### Your instructions
Among the entries, find the lines with the string "rail" and report them.

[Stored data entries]
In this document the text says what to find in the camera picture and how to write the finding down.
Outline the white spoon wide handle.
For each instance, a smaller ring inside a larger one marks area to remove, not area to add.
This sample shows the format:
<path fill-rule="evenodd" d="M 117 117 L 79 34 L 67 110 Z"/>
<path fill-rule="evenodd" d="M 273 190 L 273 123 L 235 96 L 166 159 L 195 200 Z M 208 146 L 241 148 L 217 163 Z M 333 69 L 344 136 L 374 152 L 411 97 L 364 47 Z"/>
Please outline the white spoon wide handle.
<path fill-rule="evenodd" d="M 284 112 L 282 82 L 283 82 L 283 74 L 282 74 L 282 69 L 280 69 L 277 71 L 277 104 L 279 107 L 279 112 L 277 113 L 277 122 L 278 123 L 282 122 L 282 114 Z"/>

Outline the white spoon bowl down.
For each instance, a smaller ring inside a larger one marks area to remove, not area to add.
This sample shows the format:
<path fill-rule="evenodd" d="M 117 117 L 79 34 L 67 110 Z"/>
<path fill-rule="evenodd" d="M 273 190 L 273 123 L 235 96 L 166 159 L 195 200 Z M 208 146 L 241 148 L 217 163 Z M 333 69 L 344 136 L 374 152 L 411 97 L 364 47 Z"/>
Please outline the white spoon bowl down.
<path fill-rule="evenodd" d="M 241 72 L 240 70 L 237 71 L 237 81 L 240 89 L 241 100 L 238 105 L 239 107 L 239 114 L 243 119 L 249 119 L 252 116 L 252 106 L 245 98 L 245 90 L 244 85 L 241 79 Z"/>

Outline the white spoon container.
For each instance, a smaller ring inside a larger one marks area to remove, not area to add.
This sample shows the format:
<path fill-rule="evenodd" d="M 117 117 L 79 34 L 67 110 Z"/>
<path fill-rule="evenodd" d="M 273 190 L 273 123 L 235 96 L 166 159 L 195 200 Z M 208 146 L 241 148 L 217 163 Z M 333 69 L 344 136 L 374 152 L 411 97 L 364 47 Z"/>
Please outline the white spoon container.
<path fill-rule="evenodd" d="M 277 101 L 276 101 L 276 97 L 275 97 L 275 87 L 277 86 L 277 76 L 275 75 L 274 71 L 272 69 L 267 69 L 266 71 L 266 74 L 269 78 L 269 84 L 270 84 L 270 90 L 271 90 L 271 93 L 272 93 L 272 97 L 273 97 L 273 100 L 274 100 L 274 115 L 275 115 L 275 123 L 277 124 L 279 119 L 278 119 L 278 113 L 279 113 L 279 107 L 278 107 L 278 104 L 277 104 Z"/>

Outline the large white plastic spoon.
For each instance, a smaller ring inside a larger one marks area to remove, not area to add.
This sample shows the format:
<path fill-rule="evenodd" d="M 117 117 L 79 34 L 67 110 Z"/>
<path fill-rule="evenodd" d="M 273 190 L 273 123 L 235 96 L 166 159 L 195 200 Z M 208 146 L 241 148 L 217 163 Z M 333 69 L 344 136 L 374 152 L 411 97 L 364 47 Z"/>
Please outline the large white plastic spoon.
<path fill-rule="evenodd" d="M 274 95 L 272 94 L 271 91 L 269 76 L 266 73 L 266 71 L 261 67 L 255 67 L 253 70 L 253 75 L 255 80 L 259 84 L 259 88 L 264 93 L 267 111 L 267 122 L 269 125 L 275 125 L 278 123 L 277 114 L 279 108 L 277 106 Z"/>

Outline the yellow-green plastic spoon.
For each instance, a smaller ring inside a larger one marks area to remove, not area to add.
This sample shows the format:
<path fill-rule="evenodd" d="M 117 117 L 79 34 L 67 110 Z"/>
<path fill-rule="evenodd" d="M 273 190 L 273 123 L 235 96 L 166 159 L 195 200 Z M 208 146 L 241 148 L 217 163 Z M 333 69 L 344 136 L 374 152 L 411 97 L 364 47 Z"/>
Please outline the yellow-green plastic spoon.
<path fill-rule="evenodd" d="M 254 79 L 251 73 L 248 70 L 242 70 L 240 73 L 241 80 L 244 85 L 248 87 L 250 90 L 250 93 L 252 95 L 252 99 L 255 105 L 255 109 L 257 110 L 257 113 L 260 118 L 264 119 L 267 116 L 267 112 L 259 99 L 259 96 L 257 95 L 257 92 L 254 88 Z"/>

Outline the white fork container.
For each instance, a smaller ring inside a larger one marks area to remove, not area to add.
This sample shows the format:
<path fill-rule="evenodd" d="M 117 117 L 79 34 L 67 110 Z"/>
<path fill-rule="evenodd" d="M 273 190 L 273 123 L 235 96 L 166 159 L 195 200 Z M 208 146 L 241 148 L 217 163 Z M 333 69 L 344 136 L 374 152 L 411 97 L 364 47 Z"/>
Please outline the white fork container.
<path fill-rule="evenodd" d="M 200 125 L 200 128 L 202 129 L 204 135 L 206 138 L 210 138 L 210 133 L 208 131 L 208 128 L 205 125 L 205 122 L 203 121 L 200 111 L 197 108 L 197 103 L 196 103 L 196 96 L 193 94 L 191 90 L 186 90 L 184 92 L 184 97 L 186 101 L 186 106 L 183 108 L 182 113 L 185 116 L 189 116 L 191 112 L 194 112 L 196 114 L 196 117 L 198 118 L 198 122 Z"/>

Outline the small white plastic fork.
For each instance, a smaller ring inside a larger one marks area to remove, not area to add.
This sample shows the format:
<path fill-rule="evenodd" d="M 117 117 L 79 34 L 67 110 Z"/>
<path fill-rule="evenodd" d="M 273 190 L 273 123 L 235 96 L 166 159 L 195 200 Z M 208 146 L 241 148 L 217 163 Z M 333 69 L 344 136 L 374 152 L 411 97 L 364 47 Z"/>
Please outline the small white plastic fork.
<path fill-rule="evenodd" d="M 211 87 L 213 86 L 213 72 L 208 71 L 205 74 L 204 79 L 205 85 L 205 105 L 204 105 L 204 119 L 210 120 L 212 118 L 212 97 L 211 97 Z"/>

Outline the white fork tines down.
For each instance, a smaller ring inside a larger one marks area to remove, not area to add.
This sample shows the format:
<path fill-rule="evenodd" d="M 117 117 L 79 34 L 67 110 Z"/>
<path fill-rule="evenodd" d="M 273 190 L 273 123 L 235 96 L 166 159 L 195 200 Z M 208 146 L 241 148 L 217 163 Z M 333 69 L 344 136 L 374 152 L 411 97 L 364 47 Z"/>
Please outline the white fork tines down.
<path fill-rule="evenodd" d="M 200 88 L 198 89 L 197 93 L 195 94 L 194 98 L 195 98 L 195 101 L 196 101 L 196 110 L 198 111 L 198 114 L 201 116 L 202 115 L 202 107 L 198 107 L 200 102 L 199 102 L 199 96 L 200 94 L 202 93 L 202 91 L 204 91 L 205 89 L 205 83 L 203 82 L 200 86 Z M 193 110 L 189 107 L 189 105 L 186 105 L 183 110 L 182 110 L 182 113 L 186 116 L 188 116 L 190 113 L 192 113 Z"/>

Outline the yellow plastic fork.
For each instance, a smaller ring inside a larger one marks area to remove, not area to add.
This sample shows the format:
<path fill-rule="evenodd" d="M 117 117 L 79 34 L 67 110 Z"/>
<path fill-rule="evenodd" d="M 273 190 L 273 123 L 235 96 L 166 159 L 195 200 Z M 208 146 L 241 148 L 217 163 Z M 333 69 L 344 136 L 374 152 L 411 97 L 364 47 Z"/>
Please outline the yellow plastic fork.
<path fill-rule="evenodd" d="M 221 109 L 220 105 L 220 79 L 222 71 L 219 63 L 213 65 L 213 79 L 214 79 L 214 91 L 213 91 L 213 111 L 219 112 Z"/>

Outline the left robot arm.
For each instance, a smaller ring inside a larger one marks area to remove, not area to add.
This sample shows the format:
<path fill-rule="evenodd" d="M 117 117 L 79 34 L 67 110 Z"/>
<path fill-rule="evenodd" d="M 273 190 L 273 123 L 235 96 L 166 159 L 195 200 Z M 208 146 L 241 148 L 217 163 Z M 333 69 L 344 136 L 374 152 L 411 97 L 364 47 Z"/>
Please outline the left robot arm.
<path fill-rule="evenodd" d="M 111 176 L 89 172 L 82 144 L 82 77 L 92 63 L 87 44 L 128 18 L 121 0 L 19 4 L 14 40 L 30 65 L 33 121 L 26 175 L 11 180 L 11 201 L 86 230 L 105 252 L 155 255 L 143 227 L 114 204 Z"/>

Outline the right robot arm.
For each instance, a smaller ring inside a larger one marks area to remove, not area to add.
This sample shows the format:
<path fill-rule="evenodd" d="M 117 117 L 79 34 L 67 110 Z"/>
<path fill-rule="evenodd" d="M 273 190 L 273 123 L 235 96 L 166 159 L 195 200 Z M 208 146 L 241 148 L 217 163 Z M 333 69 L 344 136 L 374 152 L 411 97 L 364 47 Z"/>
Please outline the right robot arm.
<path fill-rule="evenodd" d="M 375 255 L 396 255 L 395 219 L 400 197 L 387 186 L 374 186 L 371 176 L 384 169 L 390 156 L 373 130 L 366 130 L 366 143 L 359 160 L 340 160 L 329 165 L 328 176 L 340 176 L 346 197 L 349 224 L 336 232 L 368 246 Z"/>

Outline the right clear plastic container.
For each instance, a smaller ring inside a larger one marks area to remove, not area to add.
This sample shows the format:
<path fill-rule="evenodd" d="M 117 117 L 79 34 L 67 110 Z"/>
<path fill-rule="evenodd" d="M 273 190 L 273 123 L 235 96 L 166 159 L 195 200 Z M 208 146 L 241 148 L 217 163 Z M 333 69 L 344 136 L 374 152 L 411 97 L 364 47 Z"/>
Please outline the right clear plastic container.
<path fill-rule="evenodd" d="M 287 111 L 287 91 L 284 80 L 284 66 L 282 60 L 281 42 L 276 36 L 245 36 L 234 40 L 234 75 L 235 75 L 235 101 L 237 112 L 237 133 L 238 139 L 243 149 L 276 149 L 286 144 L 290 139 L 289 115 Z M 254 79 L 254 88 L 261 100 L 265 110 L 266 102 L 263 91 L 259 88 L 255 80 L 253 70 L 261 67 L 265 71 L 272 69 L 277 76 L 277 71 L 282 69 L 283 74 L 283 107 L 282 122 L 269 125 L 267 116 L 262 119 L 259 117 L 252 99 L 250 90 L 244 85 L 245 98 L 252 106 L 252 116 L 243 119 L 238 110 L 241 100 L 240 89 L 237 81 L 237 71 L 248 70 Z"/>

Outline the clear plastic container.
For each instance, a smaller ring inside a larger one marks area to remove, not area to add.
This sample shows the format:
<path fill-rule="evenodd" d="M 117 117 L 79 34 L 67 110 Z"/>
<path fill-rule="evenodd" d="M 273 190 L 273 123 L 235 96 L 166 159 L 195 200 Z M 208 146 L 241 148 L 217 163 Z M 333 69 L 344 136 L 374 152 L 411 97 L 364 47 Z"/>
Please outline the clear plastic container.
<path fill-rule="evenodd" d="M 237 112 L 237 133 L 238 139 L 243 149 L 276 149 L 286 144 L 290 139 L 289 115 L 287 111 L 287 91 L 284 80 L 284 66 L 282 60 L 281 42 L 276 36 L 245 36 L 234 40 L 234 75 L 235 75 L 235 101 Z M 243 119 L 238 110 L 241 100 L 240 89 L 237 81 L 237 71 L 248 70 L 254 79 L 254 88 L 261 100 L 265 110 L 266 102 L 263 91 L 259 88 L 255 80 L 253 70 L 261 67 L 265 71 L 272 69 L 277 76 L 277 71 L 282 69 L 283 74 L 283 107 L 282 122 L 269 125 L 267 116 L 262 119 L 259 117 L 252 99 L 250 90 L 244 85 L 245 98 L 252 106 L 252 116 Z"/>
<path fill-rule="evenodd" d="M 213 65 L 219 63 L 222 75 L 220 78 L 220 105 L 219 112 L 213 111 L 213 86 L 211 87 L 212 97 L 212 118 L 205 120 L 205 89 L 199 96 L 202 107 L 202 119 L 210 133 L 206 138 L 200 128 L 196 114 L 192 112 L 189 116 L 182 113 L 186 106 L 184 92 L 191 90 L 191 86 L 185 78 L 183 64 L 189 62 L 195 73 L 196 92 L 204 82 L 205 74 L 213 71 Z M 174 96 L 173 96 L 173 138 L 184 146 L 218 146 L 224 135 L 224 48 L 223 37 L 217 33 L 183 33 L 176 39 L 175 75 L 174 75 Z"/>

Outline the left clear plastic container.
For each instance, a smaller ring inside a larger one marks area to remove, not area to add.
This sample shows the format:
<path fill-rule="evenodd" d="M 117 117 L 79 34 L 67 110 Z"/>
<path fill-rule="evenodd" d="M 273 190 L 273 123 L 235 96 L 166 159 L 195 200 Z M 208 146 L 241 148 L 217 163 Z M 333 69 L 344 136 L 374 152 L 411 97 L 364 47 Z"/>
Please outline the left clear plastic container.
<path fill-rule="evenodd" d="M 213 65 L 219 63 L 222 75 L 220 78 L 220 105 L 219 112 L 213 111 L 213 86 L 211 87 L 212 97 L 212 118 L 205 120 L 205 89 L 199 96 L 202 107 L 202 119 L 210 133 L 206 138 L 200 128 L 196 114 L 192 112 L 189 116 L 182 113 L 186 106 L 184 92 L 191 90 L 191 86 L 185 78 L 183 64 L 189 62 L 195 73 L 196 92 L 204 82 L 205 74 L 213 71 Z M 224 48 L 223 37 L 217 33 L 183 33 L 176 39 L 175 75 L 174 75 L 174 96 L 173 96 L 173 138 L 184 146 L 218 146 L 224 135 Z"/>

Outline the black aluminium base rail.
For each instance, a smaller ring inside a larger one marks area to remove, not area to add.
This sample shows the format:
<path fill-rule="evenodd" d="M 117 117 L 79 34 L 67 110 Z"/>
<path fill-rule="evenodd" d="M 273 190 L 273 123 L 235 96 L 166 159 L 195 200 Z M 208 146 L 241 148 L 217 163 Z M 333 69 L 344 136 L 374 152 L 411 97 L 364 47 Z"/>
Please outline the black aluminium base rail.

### Response to the exercise
Outline the black aluminium base rail.
Please outline the black aluminium base rail.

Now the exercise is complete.